Sponsorship – Executive-level sponsorship is crucial to ensure visibility and critical conversations on the benefits and challenges of international education and advocacy for resources and additional support. However, sponsorship is a two-way relationship, and results or « small wins » are needed to help showcase what is possible to the most senior level of the institution.
Broad engagement – To ensure the IS captured the essence of the college, an ad hoc committee of representatives from faculty, the students’ association, advancement, athletics, student services, human resources, and the office of the registrar was formed. As a small institution, there is less bureaucracy, making it relatively easy to assemble such a diverse team. Engaging a broad group of internal stakeholders helps create buy-in from the onset and enhances engagement with external stakeholders. That said, having such a diverse group sometimes meant contentious discussions and debates, which resulted in greater clarity around the vision and objectives of the IS.

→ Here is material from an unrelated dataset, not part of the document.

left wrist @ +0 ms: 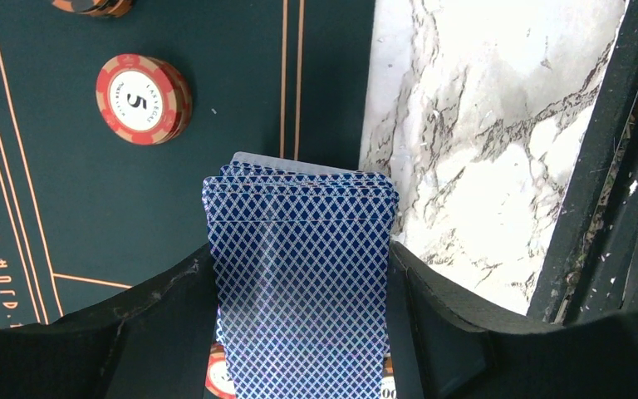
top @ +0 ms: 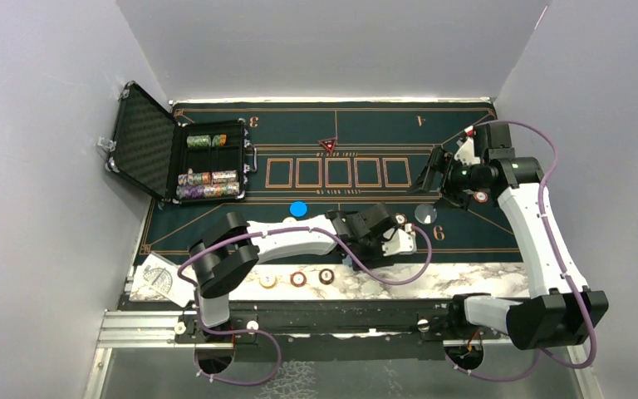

Building on previous work – It is crucial to research prior work within and outside the institution. Several past reports from consultants hired by Keyano contained useful information that helped to inform the college’s next steps — for example, low-cost strategies for targeted international student recruitment, an assessment of current student services, and branding and marketing ideas. In addition, we learned from the internationalization strategies of several other PSIs, available on their websites. The college also took advantage of support and information from the Canadian Bureau for International Education (CBIE) and CICan and participated in the 2020/2021 call for the Outbound Student Mobility Pilot program [a partnership of the federal government, Universities Canada, CICan and PSIs]. This helped build the college’s international mobility program and served as a catalyst for other internationalization efforts.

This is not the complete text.